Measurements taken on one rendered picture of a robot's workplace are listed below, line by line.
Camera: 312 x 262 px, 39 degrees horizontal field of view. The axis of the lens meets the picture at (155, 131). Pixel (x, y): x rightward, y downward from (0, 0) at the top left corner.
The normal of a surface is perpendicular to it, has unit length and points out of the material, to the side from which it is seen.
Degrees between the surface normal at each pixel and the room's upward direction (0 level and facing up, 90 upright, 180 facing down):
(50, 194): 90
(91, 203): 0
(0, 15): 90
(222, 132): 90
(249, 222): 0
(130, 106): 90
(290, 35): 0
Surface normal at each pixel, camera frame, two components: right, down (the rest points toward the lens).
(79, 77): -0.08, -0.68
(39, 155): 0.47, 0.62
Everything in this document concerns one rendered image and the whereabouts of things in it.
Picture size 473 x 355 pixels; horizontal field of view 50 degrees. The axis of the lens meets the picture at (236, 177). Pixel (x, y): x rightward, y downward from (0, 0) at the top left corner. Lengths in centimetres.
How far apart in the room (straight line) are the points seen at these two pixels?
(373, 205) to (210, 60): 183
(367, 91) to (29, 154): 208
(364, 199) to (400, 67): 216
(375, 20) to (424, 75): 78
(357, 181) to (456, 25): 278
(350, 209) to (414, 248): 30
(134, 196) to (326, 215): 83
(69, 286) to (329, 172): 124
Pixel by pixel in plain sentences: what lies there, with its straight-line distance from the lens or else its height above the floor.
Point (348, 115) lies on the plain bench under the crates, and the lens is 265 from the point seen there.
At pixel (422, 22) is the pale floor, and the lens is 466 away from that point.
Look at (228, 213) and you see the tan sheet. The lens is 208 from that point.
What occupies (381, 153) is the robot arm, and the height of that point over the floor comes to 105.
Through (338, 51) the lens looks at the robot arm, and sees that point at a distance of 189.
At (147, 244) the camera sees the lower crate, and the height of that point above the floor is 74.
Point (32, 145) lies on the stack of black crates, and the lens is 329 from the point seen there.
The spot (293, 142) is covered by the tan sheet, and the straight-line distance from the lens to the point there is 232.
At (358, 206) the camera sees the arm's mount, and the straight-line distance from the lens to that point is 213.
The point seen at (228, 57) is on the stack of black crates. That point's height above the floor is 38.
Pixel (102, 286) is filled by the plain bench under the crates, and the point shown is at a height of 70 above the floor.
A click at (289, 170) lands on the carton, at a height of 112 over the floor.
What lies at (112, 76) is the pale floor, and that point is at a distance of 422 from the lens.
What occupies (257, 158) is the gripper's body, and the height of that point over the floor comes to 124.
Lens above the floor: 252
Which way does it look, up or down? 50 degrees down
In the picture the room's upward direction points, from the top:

^^^^^^^^

Copy, with no alteration, the line that contains "What occupies (257, 158)" and each remaining line of the listing above.

EXERCISE ANSWER:
What occupies (257, 158) is the gripper's body, and the height of that point over the floor comes to 124.
Lens above the floor: 252
Which way does it look, up or down? 50 degrees down
In the picture the room's upward direction points, from the top:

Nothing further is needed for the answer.